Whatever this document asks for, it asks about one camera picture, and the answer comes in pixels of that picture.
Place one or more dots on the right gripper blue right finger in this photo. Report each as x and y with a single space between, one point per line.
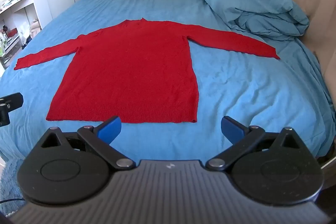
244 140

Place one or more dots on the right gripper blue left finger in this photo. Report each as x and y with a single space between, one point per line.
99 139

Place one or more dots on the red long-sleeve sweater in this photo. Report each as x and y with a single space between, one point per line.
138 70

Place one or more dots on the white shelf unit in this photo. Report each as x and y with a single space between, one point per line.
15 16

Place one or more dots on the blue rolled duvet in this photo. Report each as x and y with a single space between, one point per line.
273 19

+ + + + + + +

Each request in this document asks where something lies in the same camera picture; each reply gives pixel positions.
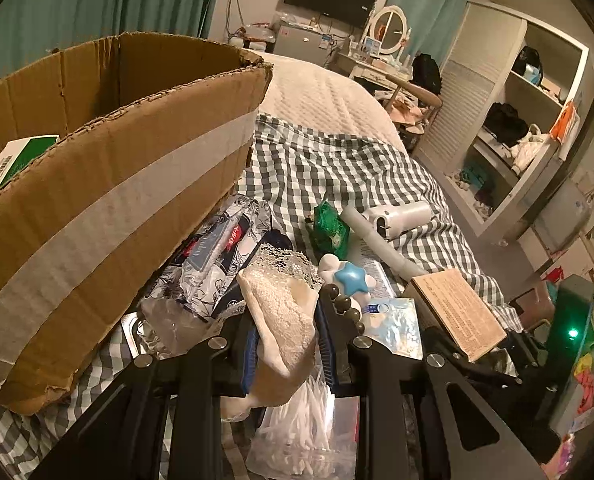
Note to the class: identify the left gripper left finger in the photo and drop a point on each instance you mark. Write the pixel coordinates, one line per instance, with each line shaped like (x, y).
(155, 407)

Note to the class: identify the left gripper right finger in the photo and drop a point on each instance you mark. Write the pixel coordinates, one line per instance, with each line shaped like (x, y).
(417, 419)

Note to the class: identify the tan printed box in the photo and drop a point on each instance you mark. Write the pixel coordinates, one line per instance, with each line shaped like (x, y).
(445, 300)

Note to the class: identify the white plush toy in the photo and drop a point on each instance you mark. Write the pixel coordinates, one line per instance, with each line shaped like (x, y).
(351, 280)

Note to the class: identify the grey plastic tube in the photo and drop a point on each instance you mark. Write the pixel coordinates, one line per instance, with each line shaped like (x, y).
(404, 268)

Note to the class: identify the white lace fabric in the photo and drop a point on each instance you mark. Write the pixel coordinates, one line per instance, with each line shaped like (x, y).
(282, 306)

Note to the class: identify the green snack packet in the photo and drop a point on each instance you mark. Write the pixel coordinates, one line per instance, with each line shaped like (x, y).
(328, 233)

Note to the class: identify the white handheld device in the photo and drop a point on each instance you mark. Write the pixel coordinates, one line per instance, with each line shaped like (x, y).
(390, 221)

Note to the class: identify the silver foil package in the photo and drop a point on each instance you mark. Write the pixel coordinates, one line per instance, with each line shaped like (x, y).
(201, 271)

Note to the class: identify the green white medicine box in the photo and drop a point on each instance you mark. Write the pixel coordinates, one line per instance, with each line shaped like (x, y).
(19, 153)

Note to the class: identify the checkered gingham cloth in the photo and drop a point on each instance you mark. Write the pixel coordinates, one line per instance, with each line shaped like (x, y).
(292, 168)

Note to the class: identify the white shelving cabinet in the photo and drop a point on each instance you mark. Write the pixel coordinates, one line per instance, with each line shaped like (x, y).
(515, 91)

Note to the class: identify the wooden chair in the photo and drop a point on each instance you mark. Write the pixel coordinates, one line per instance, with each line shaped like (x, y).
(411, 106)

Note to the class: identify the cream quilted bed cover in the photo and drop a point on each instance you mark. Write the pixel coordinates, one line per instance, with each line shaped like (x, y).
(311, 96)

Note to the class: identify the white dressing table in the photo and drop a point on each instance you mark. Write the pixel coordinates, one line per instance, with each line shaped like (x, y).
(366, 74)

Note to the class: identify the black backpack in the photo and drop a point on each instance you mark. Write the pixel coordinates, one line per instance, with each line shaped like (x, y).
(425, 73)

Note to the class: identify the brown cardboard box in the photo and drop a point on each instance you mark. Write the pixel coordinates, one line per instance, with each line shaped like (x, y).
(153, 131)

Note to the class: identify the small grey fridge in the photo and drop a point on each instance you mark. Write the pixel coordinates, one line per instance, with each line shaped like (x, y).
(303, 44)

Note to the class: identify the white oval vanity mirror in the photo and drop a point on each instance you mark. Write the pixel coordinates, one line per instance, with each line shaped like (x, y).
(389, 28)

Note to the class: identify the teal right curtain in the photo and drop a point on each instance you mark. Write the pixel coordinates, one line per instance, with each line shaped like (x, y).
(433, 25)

+ + + + + + +

_Instructions for the task_: Find the word "camera" in the entries and show each line where it is found.

_Exercise response_:
Whatever this document asks for, it asks about one camera picture, and the answer comes in pixels of that picture.
Each request in this document asks where something lies in the same camera picture; each reply gives pixel positions.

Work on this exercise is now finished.